Uses and gratifications theory is a communication theory that describes the reasons and means by which people seek out media to meet specific needs.[1][2][3][4] The theory postulates that media is a highly available product, that audiences are the consumers of the product, and that audiences choose media to satisfy given needs as well as social and psychological uses, such as knowledge, relaxation, social relationships, and diversion.[5][6][7][8]
Uses and gratifications theory was developed from a number of prior communication theories and research conducted by fellow theorists. The theory has a heuristic value because it gives communication scholars a "perspective through which a number of ideas and theories about media choice, consumption, and even impact can be viewed"
Beginning in the 1940s, researchers began to see patterns under the perspective of the uses and gratifications theory in radio listeners.[10][11] Early research was concerned with topics such as children's use of comics and the absence of newspapers during a newspaper strike. An interest in more psychological interpretations emerged during this time period. By 1944, researchers began to look into the earliest forms of uses and gratifications with their work classifying the reasons why people chose specific types of media. Herta Herzog interviewed various soap opera fans and was able to identify three types of gratifications based on why people listened to soap operas: emotional, wishful thinking, and learning.[12] Then, in 1948, Lasswell introduced a four-functional interpretation of the media on a macro-sociological level: media served the functions of surveillance, correlation, entertainment and cultural transmission for both society and individuals.[13]

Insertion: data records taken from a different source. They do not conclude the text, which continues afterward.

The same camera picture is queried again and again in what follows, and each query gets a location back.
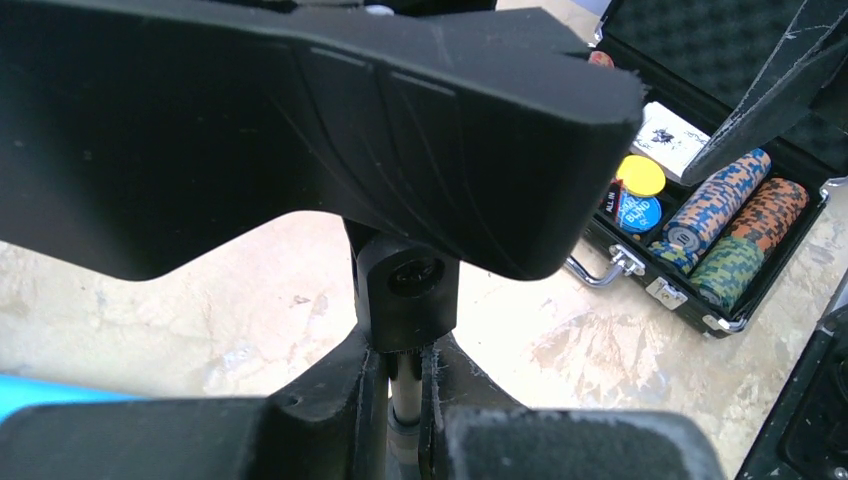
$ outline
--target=poker chip
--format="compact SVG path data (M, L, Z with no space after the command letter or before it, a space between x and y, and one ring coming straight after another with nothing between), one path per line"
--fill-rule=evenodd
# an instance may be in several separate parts
M657 162L642 155L624 157L615 179L627 189L627 192L637 197L653 197L665 188L665 173Z
M660 223L662 207L654 197L640 198L623 193L618 211L621 228L628 233L644 233Z
M730 190L741 205L756 190L771 169L771 158L756 149L714 173L707 181L718 180L731 185Z
M615 68L615 63L612 61L612 57L600 50L595 50L589 54L589 63L594 63L595 65L601 65L603 67Z
M770 169L756 149L710 176L663 226L665 240L703 256Z
M755 243L768 257L809 200L804 187L783 178L773 178L748 202L730 225L728 235Z
M725 236L716 243L690 281L708 302L731 310L765 261L756 243Z
M680 245L669 242L654 242L648 247L648 251L663 260L668 260L684 275L689 274L698 263L698 256L687 252Z

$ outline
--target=metal rod
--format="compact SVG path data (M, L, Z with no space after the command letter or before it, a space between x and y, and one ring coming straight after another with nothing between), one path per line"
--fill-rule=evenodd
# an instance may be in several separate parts
M421 354L396 353L397 369L390 377L395 418L402 425L416 425L421 417Z

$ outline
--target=marble floor
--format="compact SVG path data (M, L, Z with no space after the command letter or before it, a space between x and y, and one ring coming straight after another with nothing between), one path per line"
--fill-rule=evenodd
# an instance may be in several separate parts
M538 4L507 2L507 7ZM544 3L589 38L597 18ZM735 474L848 267L848 194L825 211L745 334L705 338L635 283L518 283L463 265L460 344L520 401L680 412ZM600 271L586 245L575 255ZM0 372L152 397L267 394L354 324L341 220L298 213L154 281L0 244Z

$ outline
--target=black plastic mount
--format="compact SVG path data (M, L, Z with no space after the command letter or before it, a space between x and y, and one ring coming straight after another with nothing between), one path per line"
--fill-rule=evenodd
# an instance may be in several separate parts
M532 411L451 335L424 349L419 466L425 479L719 479L683 417ZM354 329L268 398L43 406L0 429L0 478L380 479L385 355Z
M145 280L319 210L543 278L642 120L587 54L538 9L0 0L0 239Z
M381 353L416 350L456 327L459 260L346 221L356 318Z

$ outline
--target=black foam pad
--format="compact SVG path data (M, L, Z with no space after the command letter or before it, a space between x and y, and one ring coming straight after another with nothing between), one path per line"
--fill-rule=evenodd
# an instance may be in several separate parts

According to Richard West and Lynn Turner, UGT is an extension of Maslow's Hierarchy of Needs that argues that people actively look to satisfy their needs based on a hierarchy. These needs are organized as a pyramid with the largest, most fundamental needs at the base and the need for self-actualization at the top.[12] Wilbur Schramm developed the fraction of selection, a formula for determining which form of mass media an individual would select. The formula helped to decide the amount of gratification an individual would expect to gain from the medium over how much effort they had to make to achieve gratification.[12] Elihu Katz, Jay Blumler, and Michael Gurevitch synthesized that UGT's approach was focused on "the social and psychological origins of needs, which generate expectations of the mass media or other sources, which lead to differential patterns of media exposure (or engagement in other activities), resulting in need gratifications and some other consequences, perhaps mostly unintended ones.